24 Jun The global crisis in oil refining
The global crisis in oil refining – Today Current Affairs
What’s the Issue?
Fuel prices are skyrocketing, and expenses are rising for industrial production, electricity generation, and building heating, which is hurting drivers around the world at the pump.
Today Current Affairs
Before Russia invaded Ukraine on February 24, prices were already high. While crude prices have barely slightly increased since mid-March, fuel prices have skyrocketed.
Lack of sufficient refining capacity to convert oil into gasoline and diesel to fulfill growing worldwide demand is a major contributing factor.
How much can global refineries generate per day? The Hindu Analysis
According to the International Energy Agency, there is enough capacity in the world to process around 100 million barrels of oil per day, but only about 20% of that capacity is actually put to use.
In Latin America and other regions where there is a dearth of investment, a large portion of that unused capacity is located.
The remaining anticipated capacity is probably between 82 and 83 million barrels per day (bpd).

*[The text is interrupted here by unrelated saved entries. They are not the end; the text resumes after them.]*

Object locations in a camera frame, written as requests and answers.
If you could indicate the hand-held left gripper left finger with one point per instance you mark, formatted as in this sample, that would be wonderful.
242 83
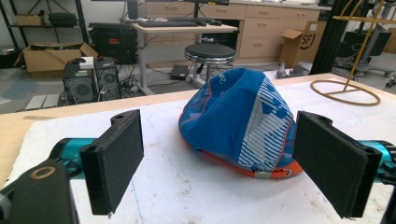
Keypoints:
113 161

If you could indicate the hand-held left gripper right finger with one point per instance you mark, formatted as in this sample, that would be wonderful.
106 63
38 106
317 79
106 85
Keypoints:
330 165

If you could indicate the blue and orange cap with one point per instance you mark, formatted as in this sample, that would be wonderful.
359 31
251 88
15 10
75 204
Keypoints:
236 124

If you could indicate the black computer tower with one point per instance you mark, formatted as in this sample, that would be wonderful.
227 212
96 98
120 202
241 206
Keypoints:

How many refineries have been shut down? The Hindu Analysis
The world’s daily refining capacity has decreased by 3.3 million barrels, according to the refining industry, since the year 2020.
These losses were split roughly evenly between the United States, Russia, China, and Europe.
Early in the epidemic, when lockdowns and remote work were common, fuel demand fell.
Before that, there had been at least three decades where refining capacity had increased.
Reasons behind the high prices : The Hindu Analysis
Refineries are running at lesser capacity than they were prior to the epidemic in the United States, China, Russia, and Europe.
US refiners have reduced their capacity by around a million barrels per day (bpd) since 2019.
Russia: According to sources who spoke to Reuters, about 30% of Russia’s refining capacity was idle in May. Russian fuel is being rejected by many Western countries.
China: Its capacity for refining is the lowest.
Exports of refined goods are only permitted in accordance with official quotas, which are typically given to big state-owned refineries rather than independent small businesses.
China’s independent refineries averaged 65.5 percent, compared to 71.3 percent for state-backed refineries.Though lower than average historically, that was up from earlier in the year.
What other factors are involved in the high prices? The Hindu Analysis
- Due to increased global demand and sanctions against Russian boats, the cost of shipping goods overseas has increased.
- The high cost of natural gas, which fuels refineries’ operations, limits their ability to operate throughout Europe. The Hindu Analysis
- Vacuum gas oil is another intermediate fuel used by some refiners.
- The shutdown of some gasoline-producing units was caused by the loss of Russian vacuum Gas Oil.
Who stands to gain from the existing circumstances? The Hindu Analysis
- Refiners, particularly ones that ship a lot of petroleum abroad, like US refiners.
- Due to the widespread fuel shortages, refining margins have reached all-time highs, with the crucial 3-2-1 crack spread approaching $60 per barrel.
- For US-based Valero and India-based Reliance Industries, this has resulted in significant profits.
Will oil refining increase in the next few years? The Hindu Analysis
The capacity of the world’s refineries is expected to increase by 1 million barrels per day in 2022 and by 1.6 million bpd in 2023.
Daily processing of 78 million barrels in April was significantly lower than the pre-pandemic average of 82.1 million bpd.
As Chinese refineries restart, the IEA anticipates that refining will increase this summer to 81.9 million bpd.
What is the position of India? The Hindu Analysis
According to the IEA, India refines more than 5 million bpd and has been buying inexpensive Russian crude for both internal use and export.
By year’s end, the IEA predicts a 450,000 increase in output.
What should we do next? The Hindu Analysis
To accommodate the rising demand, more refining capacity is expected to go online in the Middle East and Asia.
The need can be satisfied until nations like the US, Russia, and China resume their pre-pandemic levels of operation.